■ Prompt ■
The task calls for every line of the data to be repeated exactly.

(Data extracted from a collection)
-- -- --

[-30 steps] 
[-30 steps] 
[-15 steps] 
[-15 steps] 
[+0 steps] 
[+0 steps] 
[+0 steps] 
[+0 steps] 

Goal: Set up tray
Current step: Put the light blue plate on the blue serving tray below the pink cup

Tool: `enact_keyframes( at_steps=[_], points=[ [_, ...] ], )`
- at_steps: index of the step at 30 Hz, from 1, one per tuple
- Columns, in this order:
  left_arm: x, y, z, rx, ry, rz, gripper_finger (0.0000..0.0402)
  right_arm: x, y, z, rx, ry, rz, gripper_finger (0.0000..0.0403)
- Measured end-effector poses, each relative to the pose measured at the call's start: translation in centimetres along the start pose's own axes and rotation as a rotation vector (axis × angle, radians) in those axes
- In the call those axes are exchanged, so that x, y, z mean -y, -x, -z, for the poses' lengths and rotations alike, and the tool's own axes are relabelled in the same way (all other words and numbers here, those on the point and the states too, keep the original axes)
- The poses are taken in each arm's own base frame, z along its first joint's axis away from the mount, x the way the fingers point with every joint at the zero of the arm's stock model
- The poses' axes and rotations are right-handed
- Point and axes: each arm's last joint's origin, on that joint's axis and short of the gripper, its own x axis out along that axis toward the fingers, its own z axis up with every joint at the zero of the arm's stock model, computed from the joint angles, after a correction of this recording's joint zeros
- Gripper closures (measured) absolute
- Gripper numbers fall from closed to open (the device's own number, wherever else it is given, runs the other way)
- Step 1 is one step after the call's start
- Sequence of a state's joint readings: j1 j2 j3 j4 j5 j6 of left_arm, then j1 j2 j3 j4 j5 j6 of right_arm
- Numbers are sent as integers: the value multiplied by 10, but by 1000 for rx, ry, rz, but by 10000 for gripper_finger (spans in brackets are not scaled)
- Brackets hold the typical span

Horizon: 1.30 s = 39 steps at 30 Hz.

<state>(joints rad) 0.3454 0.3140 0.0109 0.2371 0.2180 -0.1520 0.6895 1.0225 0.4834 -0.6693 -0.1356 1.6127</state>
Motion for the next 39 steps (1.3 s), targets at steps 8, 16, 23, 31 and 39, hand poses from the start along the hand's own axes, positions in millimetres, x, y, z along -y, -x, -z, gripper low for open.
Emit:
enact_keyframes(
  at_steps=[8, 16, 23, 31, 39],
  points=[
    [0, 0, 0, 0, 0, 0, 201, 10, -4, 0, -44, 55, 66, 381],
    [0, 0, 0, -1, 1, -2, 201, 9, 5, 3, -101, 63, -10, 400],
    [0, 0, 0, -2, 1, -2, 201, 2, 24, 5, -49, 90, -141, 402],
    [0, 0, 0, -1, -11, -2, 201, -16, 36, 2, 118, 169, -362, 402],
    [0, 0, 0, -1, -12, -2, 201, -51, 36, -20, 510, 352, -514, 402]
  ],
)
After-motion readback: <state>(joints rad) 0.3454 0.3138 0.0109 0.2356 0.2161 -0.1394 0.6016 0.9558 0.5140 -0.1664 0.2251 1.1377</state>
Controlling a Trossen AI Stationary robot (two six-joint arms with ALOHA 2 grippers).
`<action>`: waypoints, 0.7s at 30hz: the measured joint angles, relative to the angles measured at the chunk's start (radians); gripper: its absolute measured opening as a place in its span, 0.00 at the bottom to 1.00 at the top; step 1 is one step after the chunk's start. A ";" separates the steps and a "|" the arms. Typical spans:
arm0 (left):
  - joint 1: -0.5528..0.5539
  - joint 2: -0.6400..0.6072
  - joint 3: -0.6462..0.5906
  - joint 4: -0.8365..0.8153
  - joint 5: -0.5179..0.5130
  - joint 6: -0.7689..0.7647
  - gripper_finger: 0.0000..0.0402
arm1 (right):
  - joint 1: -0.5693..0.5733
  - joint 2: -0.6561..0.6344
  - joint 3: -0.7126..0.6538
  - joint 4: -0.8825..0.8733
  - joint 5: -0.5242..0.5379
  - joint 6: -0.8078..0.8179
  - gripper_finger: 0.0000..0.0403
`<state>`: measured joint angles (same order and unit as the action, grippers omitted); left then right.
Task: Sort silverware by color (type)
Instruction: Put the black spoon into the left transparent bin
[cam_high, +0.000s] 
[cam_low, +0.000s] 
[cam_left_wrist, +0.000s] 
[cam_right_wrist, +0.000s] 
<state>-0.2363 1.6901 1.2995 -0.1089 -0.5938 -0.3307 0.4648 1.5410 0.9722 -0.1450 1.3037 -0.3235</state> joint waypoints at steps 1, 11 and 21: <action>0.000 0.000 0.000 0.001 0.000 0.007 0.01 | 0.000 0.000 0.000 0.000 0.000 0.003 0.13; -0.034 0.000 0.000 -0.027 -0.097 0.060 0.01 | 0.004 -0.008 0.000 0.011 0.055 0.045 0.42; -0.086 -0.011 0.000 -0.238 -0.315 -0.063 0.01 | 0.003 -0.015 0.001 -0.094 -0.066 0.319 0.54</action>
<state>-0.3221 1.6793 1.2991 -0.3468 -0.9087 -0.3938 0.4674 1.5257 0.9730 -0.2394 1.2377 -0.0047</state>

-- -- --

■ Response to the task ■
[-30 steps] 
[-30 steps] 
[-15 steps] 
[-15 steps] 
[+0 steps] 
[+0 steps] 
[+0 steps] 
[+0 steps] 

Goal: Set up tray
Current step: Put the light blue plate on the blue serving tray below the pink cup

Tool: `enact_keyframes( at_steps=[_], points=[ [_, ...] ], )`
- at_steps: index of the step at 30 Hz, from 1, one per tuple
- Columns, in this order:
  left_arm: x, y, z, rx, ry, rz, gripper_finger (0.0000..0.0402)
  right_arm: x, y, z, rx, ry, rz, gripper_finger (0.0000..0.0403)
- Measured end-effector poses, each relative to the pose measured at the call's start: translation in centimetres along the start pose's own axes and rotation as a rotation vector (axis × angle, radians) in those axes
- In the call those axes are exchanged, so that x, y, z mean -y, -x, -z, for the poses' lengths and rotations alike, and the tool's own axes are relabelled in the same way (all other words and numbers here, those on the point and the states too, keep the original axes)
- The poses are taken in each arm's own base frame, z along its first joint's axis away from the mount, x the way the fingers point with every joint at the zero of the arm's stock model
- The poses' axes and rotations are right-handed
- Point and axes: each arm's last joint's origin, on that joint's axis and short of the gripper, its own x axis out along that axis toward the fingers, its own z axis up with every joint at the zero of the arm's stock model, computed from the joint angles, after a correction of this recording's joint zeros
- Gripper closures (measured) absolute
- Gripper numbers fall from closed to open (the device's own number, wherever else it is given, runs the other way)
- Step 1 is one step after the call's start
- Sequence of a state's joint readings: j1 j2 j3 j4 j5 j6 of left_arm, then j1 j2 j3 j4 j5 j6 of right_arm
- Numbers are sent as integers: the value multiplied by 10, but by 1000 for rx, ry, rz, but by 10000 for gripper_finger (spans in brackets are not scaled)
- Brackets hold the typical span

Horizon: 1.30 s = 39 steps at 30 Hz.

<state>(joints rad) 0.3454 0.3140 0.0109 0.2371 0.2180 -0.1520 0.6895 1.0225 0.4834 -0.6693 -0.1356 1.6127</state>
Motion for the next 39 steps (1.3 s), targets at steps 8, 16, 23, 31 and 39, hand poses from the start along the hand's own axes, positions in millimetres, x, y, z along -y, -x, -z, gripper low for open.
Emit:
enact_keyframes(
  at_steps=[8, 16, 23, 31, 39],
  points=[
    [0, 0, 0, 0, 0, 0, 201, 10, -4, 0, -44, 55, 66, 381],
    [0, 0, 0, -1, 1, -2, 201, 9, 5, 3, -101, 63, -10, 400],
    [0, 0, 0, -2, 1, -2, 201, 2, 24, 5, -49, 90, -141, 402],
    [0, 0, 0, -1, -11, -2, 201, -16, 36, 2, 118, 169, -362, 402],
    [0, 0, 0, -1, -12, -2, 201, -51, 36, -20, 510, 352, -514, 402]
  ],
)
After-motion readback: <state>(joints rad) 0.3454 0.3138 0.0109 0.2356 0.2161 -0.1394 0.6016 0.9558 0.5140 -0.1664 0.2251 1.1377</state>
Controlling a Trossen AI Stationary robot (two six-joint arms with ALOHA 2 grippers).
`<action>`: waypoints, 0.7s at 30hz: the measured joint angles, relative to the angles measured at the chunk's start (radians); gripper: its absolute measured opening as a place in its span, 0.00 at the bottom to 1.00 at the top; step 1 is one step after the chunk's start. A ";" separates the steps and a "|" the arms. Typical spans:
arm0 (left):
  - joint 1: -0.5528..0.5539
  - joint 2: -0.6400..0.6072
  - joint 3: -0.6462..0.5906
  - joint 4: -0.8365..0.8153
  - joint 5: -0.5179..0.5130
  - joint 6: -0.7689..0.7647
  - gripper_finger: 0.0000..0.0402
arm1 (right):
  - joint 1: -0.5693..0.5733
  - joint 2: -0.6561..0.6344
  - joint 3: -0.7126..0.6538
  - joint 4: -0.8825..0.8733
  - joint 5: -0.5242..0.5379
  - joint 6: -0.8078..0.8179
  - gripper_finger: 0.0000..0.0403
`<state>`: measured joint angles (same order and unit as the action, grippers omitted); left then right.
Task: Sort silverware by color (type)
Instruction: Put the black spoon into the left transparent bin
[cam_high, +0.000s] 
[cam_low, +0.000s] 
[cam_left_wrist, +0.000s] 
[cam_right_wrist, +0.000s] 
<state>-0.2363 1.6901 1.2995 -0.1089 -0.5938 -0.3307 0.4648 1.5410 0.9722 -0.1450 1.3037 -0.3235</state> joint waypoints at steps 1, 11 and 21: <action>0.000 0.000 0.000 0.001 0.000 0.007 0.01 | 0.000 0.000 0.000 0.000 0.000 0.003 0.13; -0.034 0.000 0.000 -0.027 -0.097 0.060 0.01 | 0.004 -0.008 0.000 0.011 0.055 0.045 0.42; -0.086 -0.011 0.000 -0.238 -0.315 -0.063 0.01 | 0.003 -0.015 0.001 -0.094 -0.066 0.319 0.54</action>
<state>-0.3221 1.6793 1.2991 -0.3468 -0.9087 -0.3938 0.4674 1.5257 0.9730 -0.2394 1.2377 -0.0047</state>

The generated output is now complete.